▶ Work order
What lines in the following entries hold the word "names"? Copy each one.

##### Listed entries

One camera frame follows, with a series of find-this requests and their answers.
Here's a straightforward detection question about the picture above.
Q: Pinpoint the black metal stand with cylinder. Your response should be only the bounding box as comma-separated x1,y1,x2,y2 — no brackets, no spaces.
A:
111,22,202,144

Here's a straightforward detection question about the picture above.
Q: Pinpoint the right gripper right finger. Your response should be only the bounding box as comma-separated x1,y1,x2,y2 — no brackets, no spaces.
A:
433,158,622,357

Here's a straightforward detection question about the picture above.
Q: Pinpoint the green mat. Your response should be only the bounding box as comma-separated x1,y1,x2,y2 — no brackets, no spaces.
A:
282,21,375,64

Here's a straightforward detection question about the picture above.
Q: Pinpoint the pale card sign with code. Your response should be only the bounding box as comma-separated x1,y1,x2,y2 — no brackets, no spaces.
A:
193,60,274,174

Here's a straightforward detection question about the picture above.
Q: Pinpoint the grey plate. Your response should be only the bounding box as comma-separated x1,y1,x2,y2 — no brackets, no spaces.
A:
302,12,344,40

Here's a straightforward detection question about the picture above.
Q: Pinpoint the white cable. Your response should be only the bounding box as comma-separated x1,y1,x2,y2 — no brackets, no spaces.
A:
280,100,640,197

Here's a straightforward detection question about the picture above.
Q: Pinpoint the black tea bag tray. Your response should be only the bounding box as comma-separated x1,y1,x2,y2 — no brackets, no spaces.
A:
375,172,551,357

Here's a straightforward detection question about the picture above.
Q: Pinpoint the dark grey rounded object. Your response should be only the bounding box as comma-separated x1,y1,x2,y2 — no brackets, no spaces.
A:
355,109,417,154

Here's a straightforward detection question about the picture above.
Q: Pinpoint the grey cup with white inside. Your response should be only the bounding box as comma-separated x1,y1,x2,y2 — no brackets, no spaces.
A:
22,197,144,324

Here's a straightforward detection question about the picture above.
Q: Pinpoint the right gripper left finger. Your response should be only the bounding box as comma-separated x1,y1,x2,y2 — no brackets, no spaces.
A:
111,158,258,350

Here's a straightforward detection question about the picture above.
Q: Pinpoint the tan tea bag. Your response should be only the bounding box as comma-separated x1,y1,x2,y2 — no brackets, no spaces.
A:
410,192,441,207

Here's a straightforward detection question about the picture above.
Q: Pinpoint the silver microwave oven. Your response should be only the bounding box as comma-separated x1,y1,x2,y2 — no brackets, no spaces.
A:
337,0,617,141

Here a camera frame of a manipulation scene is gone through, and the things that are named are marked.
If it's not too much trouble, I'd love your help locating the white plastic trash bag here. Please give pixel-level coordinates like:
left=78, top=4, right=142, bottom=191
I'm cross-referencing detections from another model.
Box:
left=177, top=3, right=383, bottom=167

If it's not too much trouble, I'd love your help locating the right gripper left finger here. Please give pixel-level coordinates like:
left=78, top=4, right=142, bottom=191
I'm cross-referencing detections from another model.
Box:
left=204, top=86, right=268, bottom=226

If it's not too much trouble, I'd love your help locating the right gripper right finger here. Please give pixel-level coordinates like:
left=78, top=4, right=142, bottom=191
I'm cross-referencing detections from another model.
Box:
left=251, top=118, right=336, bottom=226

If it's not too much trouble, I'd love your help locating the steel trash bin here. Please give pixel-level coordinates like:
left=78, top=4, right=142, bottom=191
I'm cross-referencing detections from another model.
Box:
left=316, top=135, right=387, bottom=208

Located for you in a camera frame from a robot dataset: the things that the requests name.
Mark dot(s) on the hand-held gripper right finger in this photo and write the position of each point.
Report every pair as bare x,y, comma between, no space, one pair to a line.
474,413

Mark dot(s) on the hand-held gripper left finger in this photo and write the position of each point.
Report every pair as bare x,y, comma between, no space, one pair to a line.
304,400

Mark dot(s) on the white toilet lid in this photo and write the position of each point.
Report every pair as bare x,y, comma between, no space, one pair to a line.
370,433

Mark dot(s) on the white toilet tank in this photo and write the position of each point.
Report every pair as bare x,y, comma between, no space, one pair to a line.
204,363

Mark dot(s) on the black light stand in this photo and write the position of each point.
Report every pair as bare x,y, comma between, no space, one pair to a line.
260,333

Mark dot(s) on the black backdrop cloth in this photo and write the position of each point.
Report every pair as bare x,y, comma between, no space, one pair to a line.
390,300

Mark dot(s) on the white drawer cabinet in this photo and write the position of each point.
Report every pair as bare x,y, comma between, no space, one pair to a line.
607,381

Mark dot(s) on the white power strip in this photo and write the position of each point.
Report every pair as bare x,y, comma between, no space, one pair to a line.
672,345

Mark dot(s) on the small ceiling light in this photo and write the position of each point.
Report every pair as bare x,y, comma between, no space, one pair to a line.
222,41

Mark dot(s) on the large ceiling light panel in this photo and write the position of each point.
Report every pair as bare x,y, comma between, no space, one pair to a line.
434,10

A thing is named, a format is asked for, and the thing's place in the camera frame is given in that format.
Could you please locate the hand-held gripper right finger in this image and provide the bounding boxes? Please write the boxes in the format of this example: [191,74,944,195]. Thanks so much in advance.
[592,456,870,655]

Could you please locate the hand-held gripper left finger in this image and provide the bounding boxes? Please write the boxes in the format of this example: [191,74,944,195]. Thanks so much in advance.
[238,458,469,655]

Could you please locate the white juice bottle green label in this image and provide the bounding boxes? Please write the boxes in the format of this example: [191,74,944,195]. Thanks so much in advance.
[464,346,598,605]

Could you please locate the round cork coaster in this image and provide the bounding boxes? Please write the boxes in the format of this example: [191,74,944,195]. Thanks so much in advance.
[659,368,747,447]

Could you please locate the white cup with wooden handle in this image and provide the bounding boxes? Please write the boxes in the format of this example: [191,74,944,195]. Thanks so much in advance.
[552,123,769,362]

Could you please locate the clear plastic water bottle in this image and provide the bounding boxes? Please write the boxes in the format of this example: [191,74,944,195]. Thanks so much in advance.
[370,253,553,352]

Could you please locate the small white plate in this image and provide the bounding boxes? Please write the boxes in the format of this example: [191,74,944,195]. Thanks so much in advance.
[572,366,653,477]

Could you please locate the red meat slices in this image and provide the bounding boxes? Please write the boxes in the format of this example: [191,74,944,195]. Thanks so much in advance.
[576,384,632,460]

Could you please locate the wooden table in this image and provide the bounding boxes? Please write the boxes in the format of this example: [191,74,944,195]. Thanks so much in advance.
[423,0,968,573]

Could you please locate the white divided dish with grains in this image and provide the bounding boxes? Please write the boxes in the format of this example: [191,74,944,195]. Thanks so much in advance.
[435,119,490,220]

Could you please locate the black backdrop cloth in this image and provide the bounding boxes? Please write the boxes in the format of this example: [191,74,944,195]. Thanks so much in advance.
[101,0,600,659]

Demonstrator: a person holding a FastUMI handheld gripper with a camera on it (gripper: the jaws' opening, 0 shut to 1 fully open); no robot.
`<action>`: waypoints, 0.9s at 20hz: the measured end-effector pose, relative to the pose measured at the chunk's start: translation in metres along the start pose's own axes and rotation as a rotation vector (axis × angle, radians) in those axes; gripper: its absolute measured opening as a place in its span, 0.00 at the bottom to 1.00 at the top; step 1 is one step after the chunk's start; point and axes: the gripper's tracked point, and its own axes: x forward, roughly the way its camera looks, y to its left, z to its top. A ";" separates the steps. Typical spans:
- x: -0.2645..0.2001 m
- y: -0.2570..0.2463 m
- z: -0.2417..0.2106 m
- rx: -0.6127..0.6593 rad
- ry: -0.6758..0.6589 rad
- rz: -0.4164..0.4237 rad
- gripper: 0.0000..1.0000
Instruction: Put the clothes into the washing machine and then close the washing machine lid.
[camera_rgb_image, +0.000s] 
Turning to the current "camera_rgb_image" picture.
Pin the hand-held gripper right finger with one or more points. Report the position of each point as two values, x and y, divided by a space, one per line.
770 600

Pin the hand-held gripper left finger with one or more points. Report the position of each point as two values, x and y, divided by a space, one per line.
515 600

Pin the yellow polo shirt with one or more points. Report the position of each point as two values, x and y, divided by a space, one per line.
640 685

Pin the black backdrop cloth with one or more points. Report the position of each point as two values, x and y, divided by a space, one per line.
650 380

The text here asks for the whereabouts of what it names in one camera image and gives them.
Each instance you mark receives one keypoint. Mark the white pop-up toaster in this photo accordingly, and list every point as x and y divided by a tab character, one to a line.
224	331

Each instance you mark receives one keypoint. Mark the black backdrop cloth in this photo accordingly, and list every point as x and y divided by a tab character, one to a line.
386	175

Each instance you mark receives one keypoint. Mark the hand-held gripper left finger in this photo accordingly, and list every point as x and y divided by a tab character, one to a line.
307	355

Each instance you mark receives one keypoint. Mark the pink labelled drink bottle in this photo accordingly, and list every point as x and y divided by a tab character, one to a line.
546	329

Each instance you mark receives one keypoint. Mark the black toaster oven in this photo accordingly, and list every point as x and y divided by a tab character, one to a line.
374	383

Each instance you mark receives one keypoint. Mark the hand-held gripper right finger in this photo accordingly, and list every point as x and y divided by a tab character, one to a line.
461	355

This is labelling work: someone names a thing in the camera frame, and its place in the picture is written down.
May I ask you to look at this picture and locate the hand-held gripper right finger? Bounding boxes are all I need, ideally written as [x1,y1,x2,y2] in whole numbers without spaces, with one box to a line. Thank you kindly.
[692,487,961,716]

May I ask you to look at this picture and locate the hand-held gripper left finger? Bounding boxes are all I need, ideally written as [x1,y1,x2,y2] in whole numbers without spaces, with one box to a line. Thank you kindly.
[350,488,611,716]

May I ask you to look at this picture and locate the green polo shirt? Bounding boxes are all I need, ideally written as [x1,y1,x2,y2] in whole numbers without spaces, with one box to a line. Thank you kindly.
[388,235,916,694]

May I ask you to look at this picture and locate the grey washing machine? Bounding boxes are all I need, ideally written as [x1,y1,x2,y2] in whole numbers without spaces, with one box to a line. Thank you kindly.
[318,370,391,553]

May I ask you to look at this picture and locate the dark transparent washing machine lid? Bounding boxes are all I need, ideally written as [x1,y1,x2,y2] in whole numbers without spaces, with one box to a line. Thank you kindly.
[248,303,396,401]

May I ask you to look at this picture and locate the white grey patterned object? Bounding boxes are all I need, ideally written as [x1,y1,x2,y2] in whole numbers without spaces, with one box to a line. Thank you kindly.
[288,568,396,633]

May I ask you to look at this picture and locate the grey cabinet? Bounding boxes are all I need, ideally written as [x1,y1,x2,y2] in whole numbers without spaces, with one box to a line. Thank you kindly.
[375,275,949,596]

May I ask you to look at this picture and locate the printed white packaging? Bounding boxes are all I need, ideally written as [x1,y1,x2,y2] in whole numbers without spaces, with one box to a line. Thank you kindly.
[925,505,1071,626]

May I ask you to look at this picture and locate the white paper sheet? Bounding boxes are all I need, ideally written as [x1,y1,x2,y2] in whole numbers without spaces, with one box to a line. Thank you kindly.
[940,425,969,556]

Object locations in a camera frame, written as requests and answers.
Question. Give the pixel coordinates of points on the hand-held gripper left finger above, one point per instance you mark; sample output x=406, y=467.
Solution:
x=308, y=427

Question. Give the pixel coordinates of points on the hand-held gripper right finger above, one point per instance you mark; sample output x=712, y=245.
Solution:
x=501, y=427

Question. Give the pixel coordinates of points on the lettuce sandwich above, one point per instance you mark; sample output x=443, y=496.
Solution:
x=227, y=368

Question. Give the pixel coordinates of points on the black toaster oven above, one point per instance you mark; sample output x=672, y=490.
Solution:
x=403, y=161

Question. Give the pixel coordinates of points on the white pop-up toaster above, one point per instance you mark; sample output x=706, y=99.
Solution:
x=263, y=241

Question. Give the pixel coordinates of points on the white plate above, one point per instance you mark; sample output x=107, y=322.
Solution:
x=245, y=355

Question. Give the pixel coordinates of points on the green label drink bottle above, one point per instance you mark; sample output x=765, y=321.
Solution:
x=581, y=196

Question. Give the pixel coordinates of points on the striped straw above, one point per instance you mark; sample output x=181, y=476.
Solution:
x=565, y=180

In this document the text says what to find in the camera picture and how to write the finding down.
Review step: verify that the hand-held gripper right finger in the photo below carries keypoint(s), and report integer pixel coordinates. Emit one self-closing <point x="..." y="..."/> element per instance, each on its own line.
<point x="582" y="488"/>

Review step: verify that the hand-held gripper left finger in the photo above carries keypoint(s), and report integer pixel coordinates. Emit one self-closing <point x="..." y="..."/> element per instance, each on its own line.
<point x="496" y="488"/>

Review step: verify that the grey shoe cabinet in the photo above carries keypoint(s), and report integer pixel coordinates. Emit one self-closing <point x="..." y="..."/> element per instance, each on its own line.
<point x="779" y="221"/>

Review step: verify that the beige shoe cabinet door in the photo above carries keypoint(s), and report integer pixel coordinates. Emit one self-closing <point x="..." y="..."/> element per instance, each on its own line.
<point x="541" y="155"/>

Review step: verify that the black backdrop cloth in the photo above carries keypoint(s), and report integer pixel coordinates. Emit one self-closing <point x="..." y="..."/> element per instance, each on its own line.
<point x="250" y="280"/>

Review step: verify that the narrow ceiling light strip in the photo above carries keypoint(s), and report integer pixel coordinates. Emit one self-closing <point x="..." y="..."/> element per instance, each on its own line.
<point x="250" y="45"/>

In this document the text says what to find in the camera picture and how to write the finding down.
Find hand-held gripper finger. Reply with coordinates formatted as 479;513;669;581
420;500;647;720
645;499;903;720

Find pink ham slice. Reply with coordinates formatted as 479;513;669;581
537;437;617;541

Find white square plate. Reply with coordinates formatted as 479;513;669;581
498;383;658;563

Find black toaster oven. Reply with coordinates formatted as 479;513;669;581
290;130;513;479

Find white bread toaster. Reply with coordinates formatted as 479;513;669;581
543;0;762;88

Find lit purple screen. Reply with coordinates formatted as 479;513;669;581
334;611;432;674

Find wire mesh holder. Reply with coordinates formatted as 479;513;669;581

##########

▶ Response area
The text here asks for the whereabouts of what it names in one camera image and gives them.
This is labelling work: someone names a thing in the camera frame, and its place in the picture is written down.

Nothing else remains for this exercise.